**What is needed**: Keeping each word and mark in place, write out the full listing once more.
*** Begin section ***
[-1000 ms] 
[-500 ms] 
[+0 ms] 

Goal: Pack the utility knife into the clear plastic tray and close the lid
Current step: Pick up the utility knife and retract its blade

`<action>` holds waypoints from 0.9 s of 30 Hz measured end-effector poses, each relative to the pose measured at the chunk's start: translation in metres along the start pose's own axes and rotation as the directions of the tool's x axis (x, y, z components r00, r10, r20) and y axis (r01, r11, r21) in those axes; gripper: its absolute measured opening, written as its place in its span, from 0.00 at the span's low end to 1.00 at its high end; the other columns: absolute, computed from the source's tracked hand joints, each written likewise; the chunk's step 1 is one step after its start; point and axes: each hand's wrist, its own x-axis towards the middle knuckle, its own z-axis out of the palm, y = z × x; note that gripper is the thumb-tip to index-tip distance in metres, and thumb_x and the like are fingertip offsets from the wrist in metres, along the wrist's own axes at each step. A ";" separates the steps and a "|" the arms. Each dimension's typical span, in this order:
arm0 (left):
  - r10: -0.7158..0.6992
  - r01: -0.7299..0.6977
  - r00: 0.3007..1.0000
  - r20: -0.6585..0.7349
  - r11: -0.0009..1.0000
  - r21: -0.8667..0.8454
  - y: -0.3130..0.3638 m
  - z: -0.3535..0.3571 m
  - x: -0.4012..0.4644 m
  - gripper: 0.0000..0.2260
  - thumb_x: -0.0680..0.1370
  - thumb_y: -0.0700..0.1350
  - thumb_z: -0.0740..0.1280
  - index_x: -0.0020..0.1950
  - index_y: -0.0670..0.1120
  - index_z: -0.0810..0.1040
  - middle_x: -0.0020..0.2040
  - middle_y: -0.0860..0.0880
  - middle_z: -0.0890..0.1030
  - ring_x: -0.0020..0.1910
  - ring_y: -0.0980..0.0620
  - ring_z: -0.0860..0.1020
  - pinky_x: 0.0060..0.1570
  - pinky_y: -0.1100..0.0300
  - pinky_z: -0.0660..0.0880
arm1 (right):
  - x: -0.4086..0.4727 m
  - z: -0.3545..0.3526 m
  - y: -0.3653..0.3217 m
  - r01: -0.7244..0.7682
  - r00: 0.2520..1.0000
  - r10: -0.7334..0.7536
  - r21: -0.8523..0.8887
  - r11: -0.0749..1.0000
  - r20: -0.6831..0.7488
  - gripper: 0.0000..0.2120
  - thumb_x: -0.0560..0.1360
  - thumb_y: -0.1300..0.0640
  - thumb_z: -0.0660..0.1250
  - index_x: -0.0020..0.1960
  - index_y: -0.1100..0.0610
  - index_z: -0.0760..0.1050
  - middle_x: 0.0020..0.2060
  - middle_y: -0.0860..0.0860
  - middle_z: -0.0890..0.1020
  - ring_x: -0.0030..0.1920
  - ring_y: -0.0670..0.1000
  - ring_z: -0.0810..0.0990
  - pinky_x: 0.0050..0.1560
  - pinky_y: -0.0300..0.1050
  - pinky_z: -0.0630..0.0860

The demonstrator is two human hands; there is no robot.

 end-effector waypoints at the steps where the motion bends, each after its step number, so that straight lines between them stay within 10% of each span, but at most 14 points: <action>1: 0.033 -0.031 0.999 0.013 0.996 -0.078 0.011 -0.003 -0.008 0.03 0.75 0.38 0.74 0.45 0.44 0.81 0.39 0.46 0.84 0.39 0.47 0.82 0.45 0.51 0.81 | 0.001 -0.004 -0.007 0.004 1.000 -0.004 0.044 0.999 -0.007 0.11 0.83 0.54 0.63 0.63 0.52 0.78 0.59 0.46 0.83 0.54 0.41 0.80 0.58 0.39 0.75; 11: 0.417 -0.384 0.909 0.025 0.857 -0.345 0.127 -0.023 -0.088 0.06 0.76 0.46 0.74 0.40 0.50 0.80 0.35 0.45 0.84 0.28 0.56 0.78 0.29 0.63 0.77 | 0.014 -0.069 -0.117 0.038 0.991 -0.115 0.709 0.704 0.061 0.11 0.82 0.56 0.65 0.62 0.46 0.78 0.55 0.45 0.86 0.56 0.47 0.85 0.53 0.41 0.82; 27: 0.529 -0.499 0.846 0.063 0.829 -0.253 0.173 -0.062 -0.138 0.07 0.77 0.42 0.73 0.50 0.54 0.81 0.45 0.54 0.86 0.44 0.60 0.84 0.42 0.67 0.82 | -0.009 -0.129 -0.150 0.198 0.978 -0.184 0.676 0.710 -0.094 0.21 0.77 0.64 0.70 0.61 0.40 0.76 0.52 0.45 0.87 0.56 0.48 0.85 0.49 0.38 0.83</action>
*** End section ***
**Problem solution**:
[-1000 ms] 
[-500 ms] 
[+0 ms] 

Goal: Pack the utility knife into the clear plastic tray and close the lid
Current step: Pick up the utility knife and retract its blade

`<action>` holds waypoints from 0.9 s of 30 Hz measured end-effector poses, each relative to the pose measured at the chunk's start: translation in metres along the start pose's own axes and rotation as the directions of the tool's x axis (x, y, z components r00, r10, r20) and y axis (r01, r11, r21) in those axes; gripper: its absolute measured opening, written as its place in its span, from 0.00 at the span's low end to 1.00 at its high end; the other columns: absolute, computed from the source's tracked hand joints, each written likewise; the chunk's step 1 is one step after its start; point and axes: each hand's wrist, its own x-axis towards the middle knuckle, its own z-axis out of the palm, y = z × x; note that gripper is the thumb-tip to index-tip distance in metres, and thumb_x and the like are fingertip offsets from the wrist in metres, along the wrist's own axes at each step. A ";" separates the steps and a "|" the arms. Each dimension's typical span, in this order:
arm0 (left):
  - r10: -0.7158..0.6992
  - r01: -0.7299..0.6977
  - r00: 0.3007..1.0000
  - r20: -0.6585..0.7349
  - r11: -0.0009..1.0000
  - r21: -0.8667..0.8454
  - y: -0.3130..0.3638 m
  - z: -0.3535..0.3571 m
  - x: -0.4012..0.4644 m
  - gripper: 0.0000..0.2260
  - thumb_x: -0.0680..0.1370
  - thumb_y: -0.0700..0.1350
  - thumb_z: -0.0740..0.1280
  - index_x: -0.0020..0.1950
  - index_y: -0.0670..0.1120
  - index_z: -0.0810..0.1040
  - middle_x: -0.0020..0.2040
  - middle_y: -0.0860..0.0880
  - middle_z: -0.0890..0.1030
  - ring_x: -0.0020..0.1910
  - ring_y: -0.0980..0.0620
  - ring_z: -0.0860..0.1020
  - pinky_x: 0.0060..0.1570
  - pinky_y: -0.1100..0.0300
  - pinky_z: -0.0660..0.0880
arm1 (right):
  - x: -0.4086..0.4727 m
  - z: -0.3545..0.3526 m
  - y: -0.3653..0.3217 m
  - r01: -0.7244..0.7682
  - r00: 0.2520..1.0000
  - r10: -0.7334..0.7536
  - r21: -0.8523..0.8887
  - r11: -0.0749..1.0000
  - r20: -0.6831..0.7488
  - gripper: 0.0000..0.2120
  - thumb_x: -0.0560..0.1360
  - thumb_y: -0.1300..0.0640
  - thumb_z: -0.0660..0.1250
  - index_x: -0.0020..0.1960
  - index_y: -0.1100..0.0610
  - index_z: -0.0760..0.1050
  - middle_x: 0.0020..0.2060
  - middle_y: -0.0860..0.0860
  - middle_z: -0.0890..0.1020
  - ring_x: -0.0030..0.1920
  - ring_y: -0.0670..0.1000
  - ring_z: -0.0810..0.0990
  - pinky_x: 0.0050..0.1560
  - pinky_y: -0.0300..0.1050
  - pinky_z: -0.0630..0.0860

The demonstrator is two human hands; there is no robot.

 end-effector waypoints at the steps where the motion bends, each after its step number, so that straight lines between them stay within 10% of each span, but at most 14 points: <action>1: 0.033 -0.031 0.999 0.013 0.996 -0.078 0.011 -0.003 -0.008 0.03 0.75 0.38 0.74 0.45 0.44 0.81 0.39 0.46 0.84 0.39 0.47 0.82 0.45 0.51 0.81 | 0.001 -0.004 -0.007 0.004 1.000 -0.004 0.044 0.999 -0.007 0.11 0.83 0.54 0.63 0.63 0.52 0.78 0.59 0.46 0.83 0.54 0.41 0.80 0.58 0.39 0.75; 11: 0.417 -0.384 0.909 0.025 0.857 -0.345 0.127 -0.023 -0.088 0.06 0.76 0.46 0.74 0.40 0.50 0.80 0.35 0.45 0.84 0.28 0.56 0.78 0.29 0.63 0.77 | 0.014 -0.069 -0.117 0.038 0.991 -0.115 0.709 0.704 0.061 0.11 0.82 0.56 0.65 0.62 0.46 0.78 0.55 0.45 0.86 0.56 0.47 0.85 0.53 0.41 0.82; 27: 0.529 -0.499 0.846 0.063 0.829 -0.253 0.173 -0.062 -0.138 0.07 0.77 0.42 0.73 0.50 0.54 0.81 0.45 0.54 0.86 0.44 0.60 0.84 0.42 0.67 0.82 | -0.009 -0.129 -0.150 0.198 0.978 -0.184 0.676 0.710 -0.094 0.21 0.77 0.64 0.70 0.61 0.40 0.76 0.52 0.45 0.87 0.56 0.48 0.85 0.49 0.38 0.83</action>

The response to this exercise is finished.